Data records →
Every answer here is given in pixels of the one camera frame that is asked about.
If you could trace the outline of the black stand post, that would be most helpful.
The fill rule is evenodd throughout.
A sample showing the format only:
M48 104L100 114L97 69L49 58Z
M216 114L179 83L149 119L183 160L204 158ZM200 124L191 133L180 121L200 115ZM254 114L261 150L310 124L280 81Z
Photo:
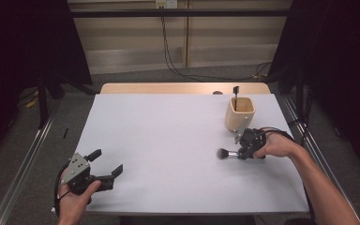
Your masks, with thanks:
M296 83L296 112L298 119L304 120L304 83L303 83L303 70L298 69L297 83Z
M46 88L43 81L43 76L37 77L37 92L39 102L39 129L42 129L48 120L48 104L46 97Z

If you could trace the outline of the metal floor rail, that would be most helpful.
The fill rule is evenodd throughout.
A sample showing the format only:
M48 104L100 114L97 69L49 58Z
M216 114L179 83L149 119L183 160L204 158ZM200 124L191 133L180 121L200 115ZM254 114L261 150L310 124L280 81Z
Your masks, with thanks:
M61 102L54 102L48 110L48 117L41 128L37 130L37 134L27 150L20 169L17 171L14 180L11 182L6 194L0 202L0 225L6 225L11 211L23 190L24 182L27 179L33 164L36 160L38 152L44 144L47 135L51 129L53 119L60 108Z
M354 215L356 216L356 218L360 224L360 218L357 215L357 212L355 211L354 206L353 206L348 194L346 193L344 188L341 186L341 184L339 183L335 174L333 173L332 169L330 168L330 165L328 164L326 158L324 157L324 155L321 151L321 148L315 141L312 133L309 131L307 124L298 115L295 103L293 102L293 100L290 97L284 97L282 99L282 103L286 108L286 112L290 115L293 123L297 127L298 133L301 137L301 144L304 147L306 147L306 149L311 154L314 161L319 165L319 167L322 169L322 171L334 183L334 185L337 187L339 192L343 195L343 197L347 201L348 205L351 207Z

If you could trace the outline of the black curtain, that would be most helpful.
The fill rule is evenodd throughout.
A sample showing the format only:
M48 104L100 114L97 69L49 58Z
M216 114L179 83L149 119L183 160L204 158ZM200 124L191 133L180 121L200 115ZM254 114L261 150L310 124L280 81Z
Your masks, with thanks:
M269 78L305 82L360 159L360 0L292 0Z
M0 140L20 93L44 81L92 82L68 0L0 0Z

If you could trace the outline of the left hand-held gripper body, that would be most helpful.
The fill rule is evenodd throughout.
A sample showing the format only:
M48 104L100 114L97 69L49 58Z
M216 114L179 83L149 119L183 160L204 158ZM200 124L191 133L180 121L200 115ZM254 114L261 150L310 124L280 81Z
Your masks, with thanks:
M79 153L75 153L69 160L67 171L63 176L63 184L69 186L71 193L83 194L93 181L90 176L90 164Z

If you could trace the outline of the black makeup brush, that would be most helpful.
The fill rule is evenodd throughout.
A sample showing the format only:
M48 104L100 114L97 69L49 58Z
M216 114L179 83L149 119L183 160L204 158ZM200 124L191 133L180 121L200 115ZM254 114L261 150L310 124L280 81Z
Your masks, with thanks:
M219 148L217 150L217 157L219 159L225 159L225 158L238 158L239 157L239 153L238 152L234 152L234 151L228 151L226 149L223 148Z

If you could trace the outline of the black horizontal bar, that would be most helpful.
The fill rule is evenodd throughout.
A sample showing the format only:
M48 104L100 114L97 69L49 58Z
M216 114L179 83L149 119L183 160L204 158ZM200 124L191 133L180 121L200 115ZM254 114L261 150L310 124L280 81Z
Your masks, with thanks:
M288 9L121 9L121 10L71 10L73 18L123 18L123 17L287 17Z

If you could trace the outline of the person's left hand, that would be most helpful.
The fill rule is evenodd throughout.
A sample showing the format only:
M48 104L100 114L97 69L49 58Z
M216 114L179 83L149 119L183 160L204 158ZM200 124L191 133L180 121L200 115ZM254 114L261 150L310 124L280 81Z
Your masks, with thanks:
M89 200L100 185L100 181L94 181L81 195L72 193L68 185L60 186L58 189L60 210L57 225L79 225Z

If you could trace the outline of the person's right hand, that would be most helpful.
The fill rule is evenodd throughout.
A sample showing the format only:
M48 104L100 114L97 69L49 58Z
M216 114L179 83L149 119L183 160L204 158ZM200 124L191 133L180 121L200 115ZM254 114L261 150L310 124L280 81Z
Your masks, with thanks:
M269 132L266 136L265 146L256 151L253 156L255 158L267 155L278 158L291 158L296 150L297 145L293 141L278 133Z

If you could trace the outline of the beige cup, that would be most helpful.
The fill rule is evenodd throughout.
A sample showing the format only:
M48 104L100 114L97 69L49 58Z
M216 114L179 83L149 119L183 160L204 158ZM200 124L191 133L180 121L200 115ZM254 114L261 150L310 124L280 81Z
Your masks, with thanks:
M232 97L225 114L225 126L230 131L235 131L242 122L247 122L248 128L256 110L249 97Z

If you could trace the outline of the wooden table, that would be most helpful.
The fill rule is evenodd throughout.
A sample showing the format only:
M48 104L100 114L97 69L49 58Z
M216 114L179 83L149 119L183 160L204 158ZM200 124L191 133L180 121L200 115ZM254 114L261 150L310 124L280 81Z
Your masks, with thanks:
M240 94L270 94L263 82L111 82L105 83L101 94L202 94L229 95L235 86Z

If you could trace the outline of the white wall socket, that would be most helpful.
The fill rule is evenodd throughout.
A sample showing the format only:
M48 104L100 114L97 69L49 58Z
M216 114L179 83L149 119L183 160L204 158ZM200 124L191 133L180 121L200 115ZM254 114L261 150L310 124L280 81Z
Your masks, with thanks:
M156 0L156 8L178 8L177 0Z

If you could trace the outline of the white table mat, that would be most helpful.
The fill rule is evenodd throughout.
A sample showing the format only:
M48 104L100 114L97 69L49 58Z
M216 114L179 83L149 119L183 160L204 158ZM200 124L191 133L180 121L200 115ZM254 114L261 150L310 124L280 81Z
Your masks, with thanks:
M225 126L227 95L96 96L77 152L102 154L94 175L118 165L109 191L96 193L90 214L236 215L306 212L302 181L285 157L220 159L237 150Z

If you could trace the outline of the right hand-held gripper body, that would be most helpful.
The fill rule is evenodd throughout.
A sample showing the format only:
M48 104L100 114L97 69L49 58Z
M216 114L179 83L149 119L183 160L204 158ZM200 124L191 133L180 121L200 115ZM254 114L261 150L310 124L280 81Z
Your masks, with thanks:
M262 130L246 127L246 123L242 122L234 131L234 143L241 145L238 153L247 151L248 158L253 158L253 154L265 146L266 136Z

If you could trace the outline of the thin black brush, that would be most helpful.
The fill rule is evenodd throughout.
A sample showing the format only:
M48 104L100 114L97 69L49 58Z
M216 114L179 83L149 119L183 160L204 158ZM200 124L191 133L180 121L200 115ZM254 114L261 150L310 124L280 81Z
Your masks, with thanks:
M232 89L233 93L234 93L234 104L233 104L233 109L236 112L237 111L237 99L238 99L238 93L239 93L239 86L235 86Z

WHAT IS BEING ASKED →
Your job is to transcribe the records exactly and in full. Pictures are not part of the copy.

RESPONSE FOR THIS EXERCISE →
Every answer here is given in pixels of the one camera frame that is asked about.
If you could trace the outline of the black stand post, that would be most helpful.
The fill rule is evenodd throughout.
A sample showing the format only:
M48 104L100 114L97 69L49 58Z
M216 114L179 83L149 119L183 160L204 158ZM200 124L191 133L180 121L200 115ZM254 114L261 150L310 124L280 81Z
Photo:
Your masks, with thanks:
M296 83L296 112L298 119L304 120L304 83L303 83L303 70L298 69L297 83Z
M46 88L43 81L43 76L37 77L37 92L39 102L39 129L42 129L48 120L48 104L46 97Z

If you could trace the outline of the metal floor rail, that would be most helpful.
The fill rule is evenodd throughout.
A sample showing the format only:
M48 104L100 114L97 69L49 58Z
M216 114L179 83L149 119L183 160L204 158ZM200 124L191 133L180 121L200 115ZM254 114L261 150L310 124L280 81Z
Your masks, with thanks:
M61 102L54 102L48 110L48 117L41 128L37 130L37 134L27 150L20 169L17 171L14 180L11 182L6 194L0 202L0 225L6 225L11 211L23 190L24 182L27 179L33 164L36 160L38 152L44 144L47 135L51 129L53 119L60 108Z
M354 215L356 216L356 218L360 224L360 218L357 215L357 212L355 211L354 206L353 206L348 194L346 193L344 188L341 186L341 184L339 183L335 174L333 173L332 169L330 168L330 165L328 164L326 158L324 157L324 155L321 151L321 148L315 141L312 133L309 131L307 124L298 115L295 103L293 102L293 100L290 97L284 97L282 99L282 103L286 108L286 112L290 115L293 123L297 127L298 133L301 137L301 144L304 147L306 147L306 149L311 154L314 161L319 165L319 167L322 169L322 171L334 183L334 185L337 187L339 192L343 195L343 197L347 201L348 205L351 207Z

If you could trace the outline of the black curtain, that would be most helpful.
The fill rule is evenodd throughout.
A sample showing the format only:
M48 104L100 114L97 69L49 58Z
M216 114L179 83L149 119L183 160L204 158ZM200 124L191 133L180 121L200 115ZM254 114L261 150L310 124L280 81Z
Your masks, with thanks:
M269 78L305 82L360 159L360 0L292 0Z
M0 140L20 93L44 81L92 82L68 0L0 0Z

If you could trace the outline of the left hand-held gripper body, that would be most helpful.
The fill rule is evenodd throughout.
A sample showing the format only:
M48 104L100 114L97 69L49 58Z
M216 114L179 83L149 119L183 160L204 158ZM200 124L191 133L180 121L200 115ZM254 114L261 150L310 124L280 81Z
Your masks, with thanks:
M79 153L75 153L69 160L67 171L63 176L63 184L69 186L71 193L83 194L93 181L90 176L90 164Z

If you could trace the outline of the black makeup brush, that would be most helpful.
The fill rule is evenodd throughout.
A sample showing the format only:
M48 104L100 114L97 69L49 58Z
M216 114L179 83L149 119L183 160L204 158ZM200 124L191 133L180 121L200 115ZM254 114L261 150L310 124L280 81Z
Your masks, with thanks:
M219 148L217 150L217 157L219 159L225 159L225 158L238 158L239 157L239 153L238 152L234 152L234 151L228 151L226 149L223 148Z

If you could trace the outline of the black horizontal bar, that would be most helpful.
The fill rule is evenodd throughout.
A sample showing the format only:
M48 104L100 114L97 69L49 58Z
M216 114L179 83L149 119L183 160L204 158ZM200 124L191 133L180 121L200 115ZM254 114L261 150L310 124L280 81Z
Your masks, with thanks:
M288 9L121 9L121 10L71 10L73 18L123 18L123 17L287 17Z

If you could trace the outline of the person's left hand, that would be most helpful.
The fill rule is evenodd throughout.
A sample showing the format only:
M48 104L100 114L97 69L49 58Z
M216 114L179 83L149 119L183 160L204 158ZM200 124L191 133L180 121L200 115ZM254 114L261 150L310 124L280 81Z
Your masks, with thanks:
M89 200L100 185L100 181L94 181L81 195L72 193L68 185L60 186L58 189L60 210L57 225L79 225Z

If you could trace the outline of the person's right hand, that would be most helpful.
The fill rule is evenodd throughout.
A sample showing the format only:
M48 104L100 114L97 69L49 58Z
M216 114L179 83L149 119L183 160L204 158ZM200 124L191 133L180 121L200 115ZM254 114L261 150L310 124L280 81Z
Your masks, with thanks:
M269 132L266 136L265 146L256 151L253 156L255 158L267 155L278 158L291 158L296 150L297 145L293 141L278 133Z

If you could trace the outline of the beige cup, that would be most helpful.
The fill rule is evenodd throughout.
A sample showing the format only:
M48 104L100 114L97 69L49 58Z
M216 114L179 83L149 119L183 160L204 158ZM200 124L191 133L180 121L200 115ZM254 114L261 150L310 124L280 81Z
Your masks, with thanks:
M232 97L225 114L225 126L230 131L235 131L242 122L247 122L248 128L256 110L249 97Z

If you could trace the outline of the wooden table, that would be most helpful.
The fill rule is evenodd throughout.
A sample showing the format only:
M48 104L100 114L97 69L49 58Z
M216 114L179 83L149 119L183 160L204 158ZM200 124L191 133L180 121L200 115ZM254 114L261 150L310 124L280 81Z
Your masks, with thanks:
M240 94L270 94L263 82L111 82L105 83L101 94L202 94L229 95L235 86Z

If you could trace the outline of the white wall socket, that would be most helpful.
The fill rule is evenodd throughout.
A sample showing the format only:
M48 104L100 114L97 69L49 58Z
M216 114L179 83L149 119L183 160L204 158ZM200 124L191 133L180 121L200 115ZM254 114L261 150L310 124L280 81Z
Your masks, with thanks:
M156 0L156 8L178 8L177 0Z

If you could trace the outline of the white table mat, that would be most helpful.
The fill rule is evenodd throughout.
A sample showing the format only:
M48 104L100 114L97 69L49 58Z
M216 114L179 83L149 119L183 160L204 158ZM200 124L191 133L180 121L200 115ZM254 114L261 150L310 124L280 81Z
Your masks, with thanks:
M225 126L227 95L96 96L77 152L102 154L94 175L118 165L109 191L96 193L90 214L236 215L306 212L302 181L285 157L220 159L237 150Z

If you could trace the outline of the right hand-held gripper body, that would be most helpful.
The fill rule is evenodd throughout.
A sample showing the format only:
M48 104L100 114L97 69L49 58Z
M216 114L179 83L149 119L183 160L204 158ZM200 124L191 133L180 121L200 115ZM254 114L261 150L310 124L280 81Z
Your masks, with thanks:
M262 130L246 127L246 123L242 122L234 131L234 143L241 145L238 153L247 151L248 158L253 158L253 154L265 146L266 136Z

If you could trace the outline of the thin black brush, that would be most helpful.
The fill rule is evenodd throughout.
A sample showing the format only:
M48 104L100 114L97 69L49 58Z
M216 114L179 83L149 119L183 160L204 158ZM200 124L191 133L180 121L200 115ZM254 114L261 150L310 124L280 81Z
Your masks, with thanks:
M232 89L233 93L234 93L234 104L233 104L233 109L236 112L237 111L237 99L238 99L238 93L239 93L239 86L235 86Z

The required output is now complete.